Munger recommended this book to highlight what he considered one of the rarest qualities in business: genuinely rational capital allocation. The book profiles eight CEOs who quietly compounded shareholder value at extraordinary rates by ignoring Wall Street fashion and focusing obsessively on per-share value.

To Munger, these were his kind of people. He returned to this recommendation when he wanted to illustrate that unconventional thinking, paired with discipline, produces results that conventional wisdom never can.

7. How the Scots Invented the Modern World by Arthur Herman

This book made Munger’s repeat list because it demonstrated, through history, how a culture that prioritized logic, education, and practical problem-solving could punch far above its weight in shaping civilization.

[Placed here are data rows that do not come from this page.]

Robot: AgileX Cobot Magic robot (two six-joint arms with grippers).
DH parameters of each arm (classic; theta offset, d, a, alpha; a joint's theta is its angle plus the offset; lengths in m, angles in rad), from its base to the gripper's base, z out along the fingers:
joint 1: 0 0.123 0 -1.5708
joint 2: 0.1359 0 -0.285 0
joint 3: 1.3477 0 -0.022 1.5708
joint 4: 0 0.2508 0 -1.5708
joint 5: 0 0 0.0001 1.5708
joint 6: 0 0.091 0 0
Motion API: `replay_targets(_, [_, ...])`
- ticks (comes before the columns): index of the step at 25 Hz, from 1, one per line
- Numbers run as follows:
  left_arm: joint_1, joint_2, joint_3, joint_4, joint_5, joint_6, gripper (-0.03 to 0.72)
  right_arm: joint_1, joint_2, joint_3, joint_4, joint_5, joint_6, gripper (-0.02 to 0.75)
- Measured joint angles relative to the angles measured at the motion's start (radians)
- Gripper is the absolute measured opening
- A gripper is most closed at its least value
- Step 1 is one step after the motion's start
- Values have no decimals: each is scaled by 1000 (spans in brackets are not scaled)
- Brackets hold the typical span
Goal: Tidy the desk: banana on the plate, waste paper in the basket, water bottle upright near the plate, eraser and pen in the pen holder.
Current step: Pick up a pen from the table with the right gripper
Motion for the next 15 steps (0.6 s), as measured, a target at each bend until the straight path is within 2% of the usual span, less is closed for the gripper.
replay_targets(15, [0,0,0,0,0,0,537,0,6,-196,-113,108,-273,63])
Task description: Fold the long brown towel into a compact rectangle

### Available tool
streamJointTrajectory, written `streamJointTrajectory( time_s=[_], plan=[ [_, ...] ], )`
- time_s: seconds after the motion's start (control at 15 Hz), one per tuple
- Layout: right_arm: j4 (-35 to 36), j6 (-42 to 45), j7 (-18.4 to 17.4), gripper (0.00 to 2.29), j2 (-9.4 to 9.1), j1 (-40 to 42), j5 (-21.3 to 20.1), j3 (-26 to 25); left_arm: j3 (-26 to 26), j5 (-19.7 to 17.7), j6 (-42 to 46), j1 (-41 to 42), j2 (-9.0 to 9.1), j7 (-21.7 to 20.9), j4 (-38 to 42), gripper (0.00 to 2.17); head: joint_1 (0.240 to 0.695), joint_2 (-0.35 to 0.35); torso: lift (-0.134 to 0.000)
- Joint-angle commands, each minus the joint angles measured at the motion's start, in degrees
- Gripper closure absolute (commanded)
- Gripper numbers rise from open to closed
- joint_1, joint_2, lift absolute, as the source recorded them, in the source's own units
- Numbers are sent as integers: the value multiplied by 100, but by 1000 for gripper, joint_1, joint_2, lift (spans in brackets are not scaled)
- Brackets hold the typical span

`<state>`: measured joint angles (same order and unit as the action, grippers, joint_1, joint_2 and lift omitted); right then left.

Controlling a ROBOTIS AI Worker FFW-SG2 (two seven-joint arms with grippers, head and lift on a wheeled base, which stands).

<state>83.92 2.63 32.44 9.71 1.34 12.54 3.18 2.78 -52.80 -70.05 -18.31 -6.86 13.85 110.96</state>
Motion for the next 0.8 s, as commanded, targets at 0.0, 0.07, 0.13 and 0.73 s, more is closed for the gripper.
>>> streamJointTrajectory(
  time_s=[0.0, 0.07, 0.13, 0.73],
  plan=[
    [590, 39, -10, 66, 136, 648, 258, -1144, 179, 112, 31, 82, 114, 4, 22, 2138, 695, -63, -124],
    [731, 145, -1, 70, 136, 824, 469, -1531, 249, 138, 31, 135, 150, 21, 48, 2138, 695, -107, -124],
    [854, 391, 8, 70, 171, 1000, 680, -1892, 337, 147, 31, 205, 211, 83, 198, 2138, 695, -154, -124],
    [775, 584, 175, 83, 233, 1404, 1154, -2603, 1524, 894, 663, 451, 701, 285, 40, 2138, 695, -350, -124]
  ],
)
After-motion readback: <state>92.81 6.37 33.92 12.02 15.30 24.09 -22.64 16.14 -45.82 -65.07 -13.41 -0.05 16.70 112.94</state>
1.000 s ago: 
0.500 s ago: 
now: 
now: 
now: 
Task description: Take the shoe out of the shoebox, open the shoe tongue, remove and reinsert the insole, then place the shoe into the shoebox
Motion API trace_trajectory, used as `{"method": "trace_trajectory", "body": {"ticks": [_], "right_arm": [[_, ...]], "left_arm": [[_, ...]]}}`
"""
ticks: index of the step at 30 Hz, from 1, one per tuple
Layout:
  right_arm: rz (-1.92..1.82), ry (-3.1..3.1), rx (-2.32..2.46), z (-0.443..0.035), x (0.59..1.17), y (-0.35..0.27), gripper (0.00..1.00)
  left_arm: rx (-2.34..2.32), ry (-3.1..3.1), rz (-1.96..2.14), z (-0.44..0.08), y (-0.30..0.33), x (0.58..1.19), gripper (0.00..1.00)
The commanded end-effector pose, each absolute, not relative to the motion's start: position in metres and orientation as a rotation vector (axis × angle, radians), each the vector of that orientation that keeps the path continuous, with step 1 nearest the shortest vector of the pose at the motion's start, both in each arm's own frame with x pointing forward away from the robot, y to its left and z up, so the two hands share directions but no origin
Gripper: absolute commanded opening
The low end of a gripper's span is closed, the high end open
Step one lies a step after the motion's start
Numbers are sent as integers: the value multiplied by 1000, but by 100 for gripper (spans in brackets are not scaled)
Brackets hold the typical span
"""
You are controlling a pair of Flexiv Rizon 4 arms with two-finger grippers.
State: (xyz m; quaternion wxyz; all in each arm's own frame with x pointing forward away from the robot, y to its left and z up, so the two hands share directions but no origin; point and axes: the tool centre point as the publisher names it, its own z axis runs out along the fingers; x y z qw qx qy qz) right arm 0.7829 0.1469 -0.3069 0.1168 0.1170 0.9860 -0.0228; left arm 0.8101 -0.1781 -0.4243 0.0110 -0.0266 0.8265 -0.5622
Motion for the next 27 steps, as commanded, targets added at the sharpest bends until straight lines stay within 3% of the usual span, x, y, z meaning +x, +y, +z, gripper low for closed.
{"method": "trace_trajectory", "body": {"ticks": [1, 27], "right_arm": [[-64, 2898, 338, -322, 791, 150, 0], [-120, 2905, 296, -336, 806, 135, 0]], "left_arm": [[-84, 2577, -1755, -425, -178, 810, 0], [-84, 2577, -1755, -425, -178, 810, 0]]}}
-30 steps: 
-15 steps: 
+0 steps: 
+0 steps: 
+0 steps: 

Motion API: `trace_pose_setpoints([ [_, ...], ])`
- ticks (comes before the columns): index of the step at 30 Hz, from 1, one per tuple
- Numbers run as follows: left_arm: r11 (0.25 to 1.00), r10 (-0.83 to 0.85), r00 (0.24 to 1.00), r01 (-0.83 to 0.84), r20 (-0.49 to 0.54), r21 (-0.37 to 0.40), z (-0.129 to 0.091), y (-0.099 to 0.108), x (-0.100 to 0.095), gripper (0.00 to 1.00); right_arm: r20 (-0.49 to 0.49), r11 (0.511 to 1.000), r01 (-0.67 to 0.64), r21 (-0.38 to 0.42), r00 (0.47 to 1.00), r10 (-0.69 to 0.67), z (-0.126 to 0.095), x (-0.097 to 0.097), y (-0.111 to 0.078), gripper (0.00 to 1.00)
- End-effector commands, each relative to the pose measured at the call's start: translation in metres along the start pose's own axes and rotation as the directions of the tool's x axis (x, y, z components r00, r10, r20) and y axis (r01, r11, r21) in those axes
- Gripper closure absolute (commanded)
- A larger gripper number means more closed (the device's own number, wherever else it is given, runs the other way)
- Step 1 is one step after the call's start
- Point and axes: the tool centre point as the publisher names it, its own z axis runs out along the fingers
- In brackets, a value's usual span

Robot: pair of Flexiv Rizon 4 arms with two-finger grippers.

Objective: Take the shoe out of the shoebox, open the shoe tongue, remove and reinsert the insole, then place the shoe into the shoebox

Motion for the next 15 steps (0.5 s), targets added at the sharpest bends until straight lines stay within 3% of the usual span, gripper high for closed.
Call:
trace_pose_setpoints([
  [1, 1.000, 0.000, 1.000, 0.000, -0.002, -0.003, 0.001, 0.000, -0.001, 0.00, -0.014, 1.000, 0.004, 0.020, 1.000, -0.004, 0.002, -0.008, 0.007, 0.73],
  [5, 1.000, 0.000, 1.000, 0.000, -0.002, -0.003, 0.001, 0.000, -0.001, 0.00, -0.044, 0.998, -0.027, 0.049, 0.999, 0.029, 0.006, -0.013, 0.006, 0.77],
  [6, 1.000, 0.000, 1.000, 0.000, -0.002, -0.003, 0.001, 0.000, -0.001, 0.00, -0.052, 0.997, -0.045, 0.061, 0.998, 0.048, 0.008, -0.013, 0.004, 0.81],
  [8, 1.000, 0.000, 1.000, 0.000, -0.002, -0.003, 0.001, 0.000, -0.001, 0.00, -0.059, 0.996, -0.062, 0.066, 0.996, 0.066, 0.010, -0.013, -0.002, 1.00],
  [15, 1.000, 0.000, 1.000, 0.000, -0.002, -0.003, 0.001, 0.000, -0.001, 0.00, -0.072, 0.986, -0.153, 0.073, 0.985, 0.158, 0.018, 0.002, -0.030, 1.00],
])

Munger saw the Scottish Enlightenment as a case study in what rigorous thinking, applied relentlessly over generations, can produce. It reinforced his conviction that intellectual culture is one of the most powerful forces in determining outcomes.

8. Models of My Life by Herbert Simon

Herbert Simon won the Nobel Prize in Economics and spent his career crossing disciplines, from economics to psychology to computer science and artificial intelligence. Munger admired him deeply for it.

He recommended Simon’s memoir as a guide for becoming a genuine generalist. Munger believed that the ability to think across multiple domains, what he called building a “latticework of mental models,” was more valuable than deep expertise in any single field.

9. The Wealth and Poverty of Nations by David Landes

Munger treated this as a more modern and nuanced companion to Adam Smith, one that examined why some nations become wealthy while others stay poor. Landes argued that culture, institutions, and the willingness to embrace practical knowledge played decisive roles.

Munger appreciated the book’s refusal to offer simple answers. It reflected his belief that understanding economic history in depth was essential for anyone making long-term capital allocation decisions.

10. Deep Simplicity by John Gribbin

This became Munger’s standard science recommendation in his later years. He used it to explain how complex systems, including markets, ecosystems, and economies, are ultimately governed by simple underlying rules that most people never bother to learn.

For Munger, this was the core insight: complexity on the surface, simplicity underneath. The investor who understands the underlying rules holds a permanent edge over those who merely react to surface noise.

Conclusion

Munger once said, “I met the eminent dead in books. That’s a very useful thing to do.” He wasn’t being poetic. He meant it literally as a strategy.

He didn’t read to be entertained or to say he’d finished something. He read to extract mental models, the core ideas that could be pulled from one field and applied to another for the rest of his life. Every book on this list gave him at least one such model, which is why he kept recommending them decades after first reading them.

The lesson isn’t just which books Munger read. It’s how he read them: slowly, repeatedly, and with the specific goal of building a framework for making better decisions. That approach is available to anyone willing to apply it.